Ils savent répondre à la demande en prescrivant et en suivant le patient pour une certaine durée. C’est pour cela que le patient doit en parler avec son médecin, parler de tout sans retenue. Toutefois, gardons-nous en tant que médecins de donner des attitudes rassurantes ou des avis variés. Nous médecins, quelle que soit notre spécialité, nous devons avoir une écoute, une disponibilité et une neutralité. Ce sont ces trois fondements qui rassurent le patient, car dans le cas où on donne une interprétation ambiguë parfois religieuse, le patient aura tendance à ne pas se confier. Il est important de dire aussi, que le médecin consulté, en cas de gravité de la situation orientera directement le patient vers un psychiatre.
7) Quelle sont les moyens de prise en charge des maladies dépressives ?
Il existe plusieurs armes en matière de prise en charge des maladies dépressives. La première arme est le traitement médical, il faut donner un antidépresseur pour une durée suffisante et à dose suffisante et ce pendant au moins 6 mois voire une année.
La deuxième arme consiste en la psychothérapie qui doit amener le médecin à prescrire une situation plaisante car au niveau de la pensée le malade dépressif pense à quelque chose de négative et donc on va amener le patient à envisager des situations plaisantes, des situations qu’ils aiment bien faire et qu’il doit investir, on l’amènera par ailleurs à penser à quelque chose de positive. C’est ce qu’on appelle des alternatives à sa pensée ou des psychothérapies cognitives. Par la suite, on va le stimuler et on va lui demander de pratiquer des activités sportives tout en aidant la famille dans l’accompagnement du patient, et c’est ce qui nous permettra d’arriver à de bons résultats.
Parmi ces patients-là, une fois pris en charge, 50 à 60 % sont entrain de gambader et ce au bout d’un mois de traitement. Pour les autres patients, on est obligé de poursuivre le traitement en milieu hospitalier et parfois recourir à d’autres pratiques thérapeutiques qui ne sont disponible que dans le milieu hospitalier. C’est ce qu’on appelle l’électro convulsivothérapie, ce sont des appareils qui permettent de d’envoyer des courants alternatifs pour stimuler le cerveau et faire émerger le patient de sa torpeur et de son inhibition.
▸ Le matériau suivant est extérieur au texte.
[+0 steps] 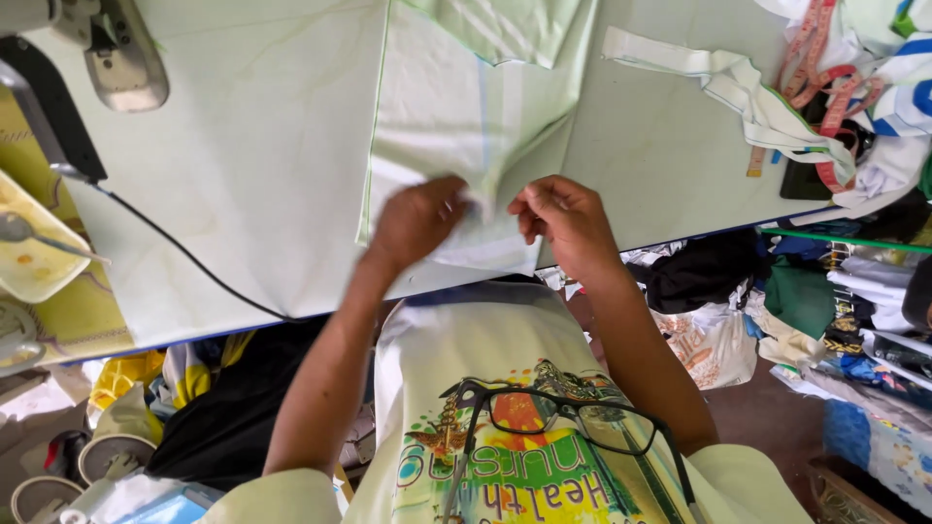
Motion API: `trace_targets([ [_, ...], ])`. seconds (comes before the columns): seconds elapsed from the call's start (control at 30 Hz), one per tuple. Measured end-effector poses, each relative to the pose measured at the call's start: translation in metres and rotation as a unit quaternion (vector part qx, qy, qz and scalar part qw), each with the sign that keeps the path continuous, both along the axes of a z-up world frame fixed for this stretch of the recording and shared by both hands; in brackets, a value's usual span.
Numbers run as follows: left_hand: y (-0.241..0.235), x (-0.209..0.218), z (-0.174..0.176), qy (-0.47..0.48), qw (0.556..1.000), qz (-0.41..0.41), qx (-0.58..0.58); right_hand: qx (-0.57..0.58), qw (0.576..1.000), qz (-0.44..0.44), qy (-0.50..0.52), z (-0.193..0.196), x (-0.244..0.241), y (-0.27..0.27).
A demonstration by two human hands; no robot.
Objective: Aligning fabric on a workspace, cutting out a pattern using an electric handheld cutter, marking the fabric with a pen, and folding the finished piece.
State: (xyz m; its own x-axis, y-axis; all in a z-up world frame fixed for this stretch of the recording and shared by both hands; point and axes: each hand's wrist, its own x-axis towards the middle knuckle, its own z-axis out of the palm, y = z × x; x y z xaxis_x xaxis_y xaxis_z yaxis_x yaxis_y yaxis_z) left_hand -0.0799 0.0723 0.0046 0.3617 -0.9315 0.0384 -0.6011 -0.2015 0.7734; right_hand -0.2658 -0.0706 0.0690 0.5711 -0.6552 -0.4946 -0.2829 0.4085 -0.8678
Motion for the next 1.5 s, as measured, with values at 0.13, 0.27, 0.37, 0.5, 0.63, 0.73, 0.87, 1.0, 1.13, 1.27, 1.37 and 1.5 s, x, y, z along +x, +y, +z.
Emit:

On peut recourir aussi à la stimulation transcrânienne qui utilise des courants magnétiques qui permettent de stimuler les régions du cerveau qui sont ralentis.
Pour résumé, il existe plusieurs alternatives : les antidépresseurs, la psychothérapie, l’électro convulsivothérapie et la stimulation transcrânienne. Concernant les deux dernières techniques, elles sont disponibles en Algérie.
8) Quelles sont les mesures à prendre dans l’immédiat et dans le futur pour apporter des solutions aux malades souffrant de dépression en Algérie ?
Concernant cet aspect, il y a beaucoup de choses à faire, il faut former les médecins généralistes et les psychologues à la détection et à la prise en charge de la dépression. Ceci est important, car plus on forme de médecins généralistes, mieux sera la prise en charge du patient et moins il y aura de décompensation psychiatrique ce qui engendre moins de suicide.
Par ailleurs c’est important aussi que les laboratoires pharmaceutiques sensibilisent les médecins généralistes à la détection et à la prise en charge de cette pathologie. Ce que nous disons en ce moment n’est pas nouveau, en effet, l’OMS a adjoint aux pays de former des médecins généralistes en vue de la détection de la dépression, ce qui a permis de diminuer le taux de dépression et de suicide à chaque fois.
Pour rajouter autre chose, dans le pays nous comptons plus de 6 000 psychologues, on pourrait les rassembler sur des sites et organiser des centres d’écoute et éventuellement aller vers des centres d’orientation vers des médecins généralistes qui s’occupent de la dépression et vers des psychiatres
Aussi, organiser des activités de loisirs, de sport, de la musique… Et tout ce qui peut être source d’évasion mentale.